В тот четверг устроил я себе окно в слушаниях, написал этюд, показавшийся мне удачным, явился к Нине с этюдом, не то похвастаться, не то порадоваться, хозяйка тоже увидела работу мою и неожиданно вскричала, почти повторив слова Тамилы: «А какой цвет-то небесный на самом верху над облаками!» Я подивился ее живописному чутью, а она сказала:

— К нам ведь часто художники приезжают, и теперь, и в прошлом веке ездили, а один у меня останавливался и сперва просто работал, а потом разговорились, он мне много чего рассказал, а уезжая, один пейзаж свой подарил. Человек был необычайный! А какой художник! А жена его, что за ним приехала, тоже чудесная художница была, ни на кого не похожая.

Карты в тот вечер и не доставали, все чайная наша церемония посвящена была этому художнику, о котором я прежде не слыхал.

— Сначала только здоровались, тихий, немногословный, мы незадолго до отъезда его разговорились. Писал он левой рукой, я думала, он левша, но в жизни обычной он ел правой и дрова колол правой, так что и вторая мысль моя — мол, фронтовик, после ранения правую руку щадит тоже оказалась неправильная.

Он объяснил мне: правая рука у него испорчена академической реалистической школою, так хорошо его в Академии художеств выучили, что рука сама автоматически рисует и пишет, как положено, так и называлось, как у музыкантов, «руку поставить». Я, сказал он, ученик одного великого мастера, которого в глаза не видел, мастер умер от голода в блокадном Ленинграде, при жизни его не признавали, говорили, что он формалист. Что такое формалист, — спросила я, — а он ответил: большое значение форме предметов придавал и форме изображения их, тогда как у нас в официальном государственном живописном искусстве считалось, что форму изучать раз и навсегда надо в студенчестве художнику изъяснить, какой научили, такая и правильная, главное — социалистическая идея произведения, формально все должны выражать ее одинаково, никакой такой формы своеобычной в природе как бы не существует. Как же так, — спросила я, — ведь, куда ни глянь, у всего форма своя, можно и потрогать, на ощупь полуслепому понять, о камень или об угол стукнешься, паутина паучья невесомая, одуванчик вот-вот разлетится на семена, но и его в руку возьмешь, если успеешь, а облака вообще не пойми что, а ведь видно, одни круглые, пухлые, другие как птицы волшебной с великих высот перышки.

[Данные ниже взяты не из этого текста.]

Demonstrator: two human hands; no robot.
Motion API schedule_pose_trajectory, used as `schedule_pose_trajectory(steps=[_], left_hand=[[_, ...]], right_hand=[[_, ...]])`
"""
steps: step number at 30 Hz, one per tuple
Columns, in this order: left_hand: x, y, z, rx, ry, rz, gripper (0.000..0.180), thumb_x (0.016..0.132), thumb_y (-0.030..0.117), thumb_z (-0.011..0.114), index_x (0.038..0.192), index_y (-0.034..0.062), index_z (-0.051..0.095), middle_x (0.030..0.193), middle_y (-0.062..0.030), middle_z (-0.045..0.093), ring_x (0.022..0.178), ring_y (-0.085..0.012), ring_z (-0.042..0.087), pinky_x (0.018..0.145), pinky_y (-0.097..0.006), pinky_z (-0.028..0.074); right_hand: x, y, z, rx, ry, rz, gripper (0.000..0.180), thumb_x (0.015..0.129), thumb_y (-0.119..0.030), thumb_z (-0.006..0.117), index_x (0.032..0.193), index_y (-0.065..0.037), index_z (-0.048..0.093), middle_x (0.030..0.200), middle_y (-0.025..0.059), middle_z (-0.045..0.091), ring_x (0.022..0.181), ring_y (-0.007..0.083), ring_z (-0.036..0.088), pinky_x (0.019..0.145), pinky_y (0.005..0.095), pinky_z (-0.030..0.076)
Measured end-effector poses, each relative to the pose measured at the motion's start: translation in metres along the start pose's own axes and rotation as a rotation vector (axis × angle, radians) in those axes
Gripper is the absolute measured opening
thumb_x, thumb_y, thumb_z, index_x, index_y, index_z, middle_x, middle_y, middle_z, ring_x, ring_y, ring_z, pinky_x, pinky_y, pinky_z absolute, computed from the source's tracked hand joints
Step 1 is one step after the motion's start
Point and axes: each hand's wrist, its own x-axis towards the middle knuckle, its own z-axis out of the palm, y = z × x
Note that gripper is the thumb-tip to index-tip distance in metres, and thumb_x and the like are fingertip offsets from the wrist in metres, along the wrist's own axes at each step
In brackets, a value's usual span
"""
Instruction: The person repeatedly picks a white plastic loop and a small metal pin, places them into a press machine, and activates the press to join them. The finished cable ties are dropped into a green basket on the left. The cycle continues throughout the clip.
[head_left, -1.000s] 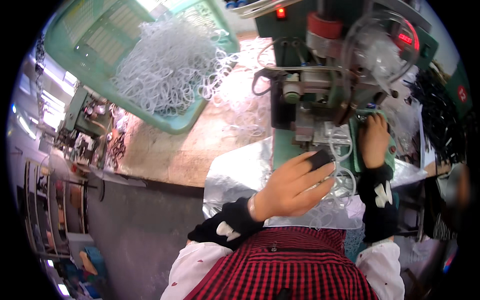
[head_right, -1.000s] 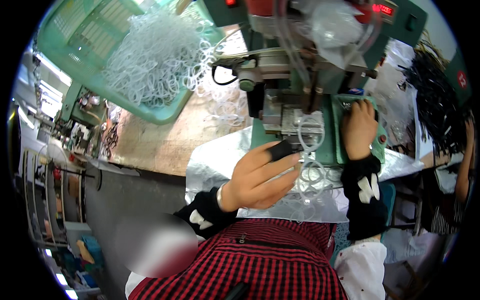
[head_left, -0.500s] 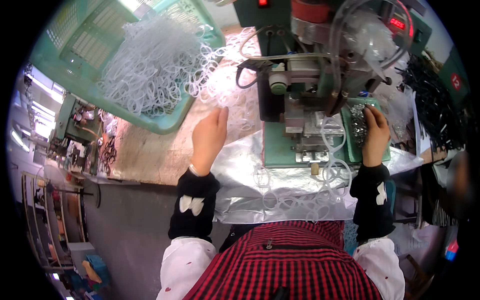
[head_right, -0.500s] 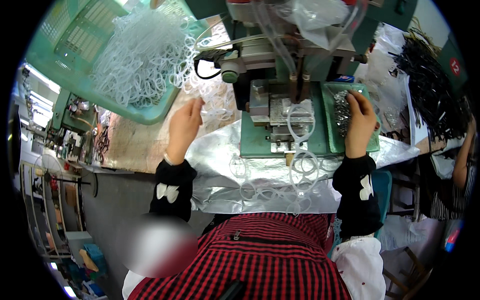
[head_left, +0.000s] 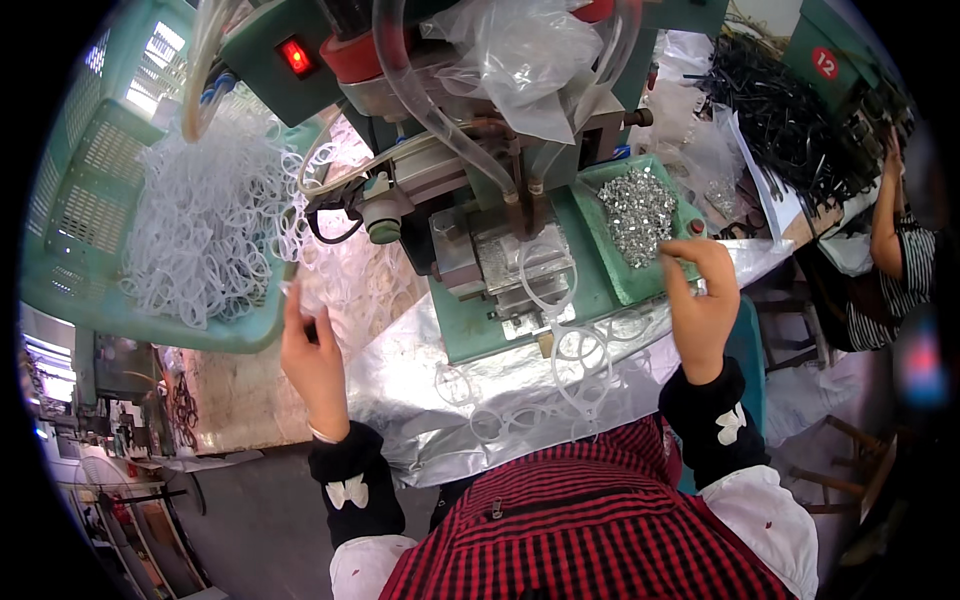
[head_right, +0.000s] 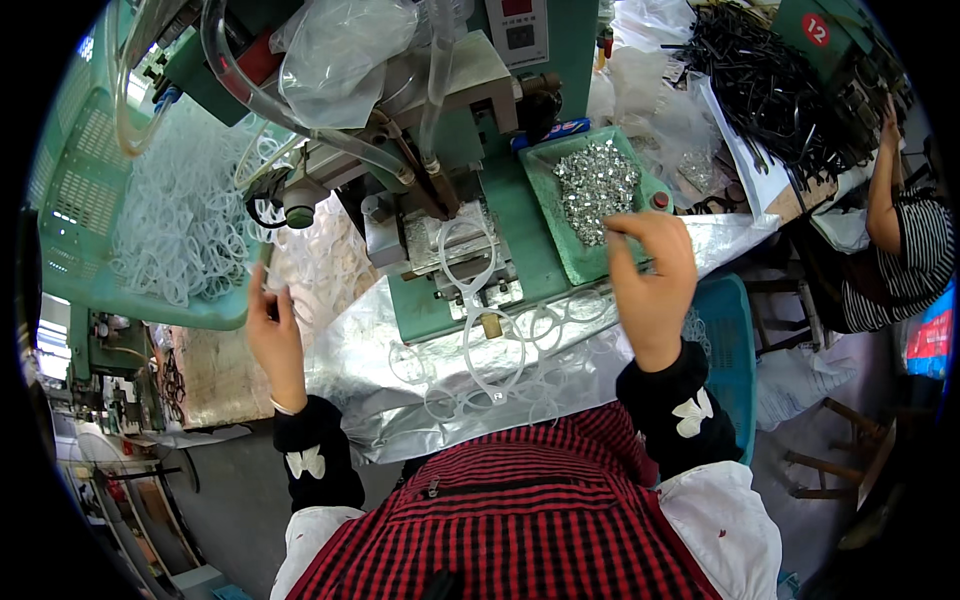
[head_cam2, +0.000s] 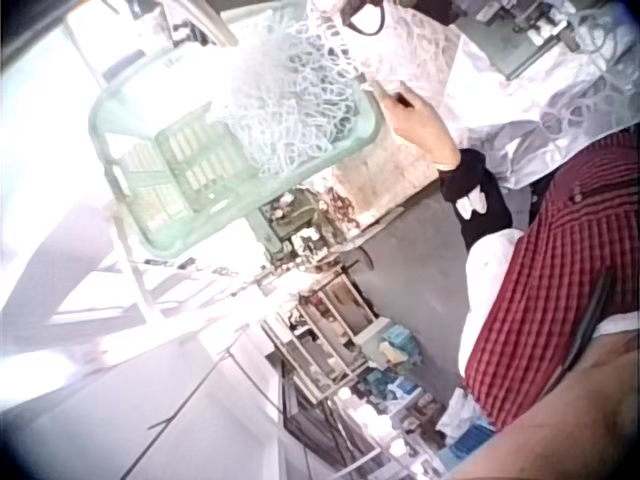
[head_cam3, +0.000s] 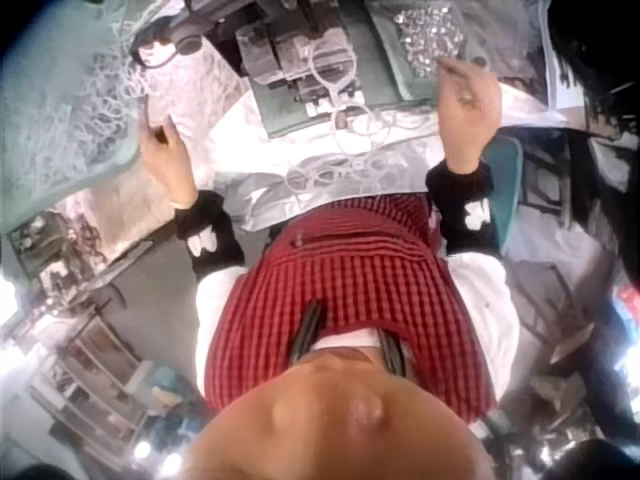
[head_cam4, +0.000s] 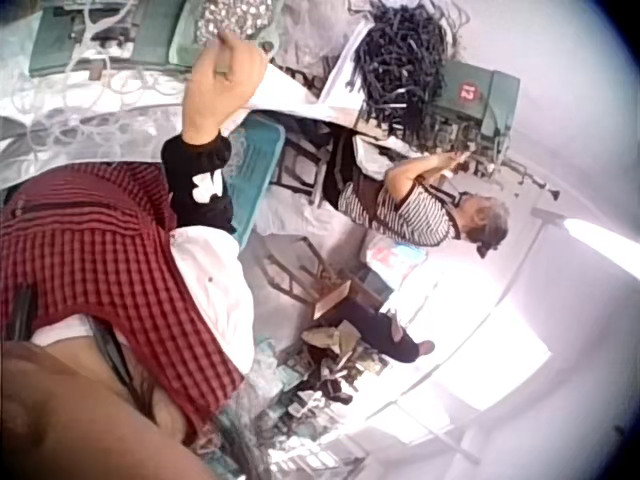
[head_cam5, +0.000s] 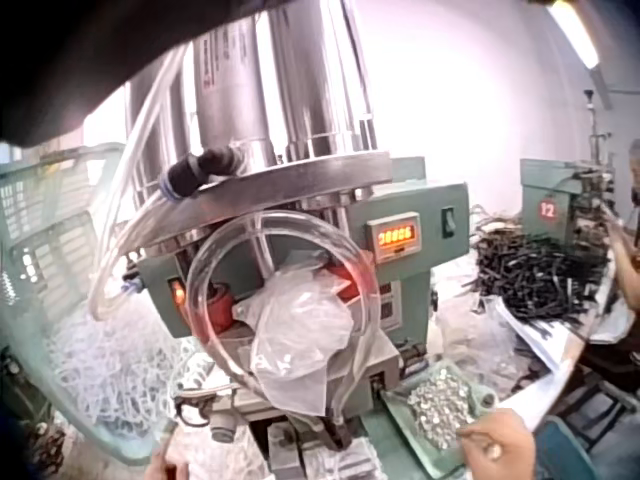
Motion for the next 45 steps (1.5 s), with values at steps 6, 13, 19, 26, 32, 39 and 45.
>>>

Он очень обрадовался, что я так сказала, прямо развеселился. Видя, что он оттаял, спросила я: как же он учился у художника, который ко времени обучения умер? А мне, отвечал он, книга о нем попалась, где мысли его прижизненные ученики пересказывали, много репродукций его работ было, а также работ учеников; называлось его направление — аналитическое искусство, сначала подумай, помысли, а затем изображай, а рука моя правая думать не хочет, рука набита, со своей глупостью и халтурой вперед лезет, стал я, сказал он, переучиваться и левой рисовать.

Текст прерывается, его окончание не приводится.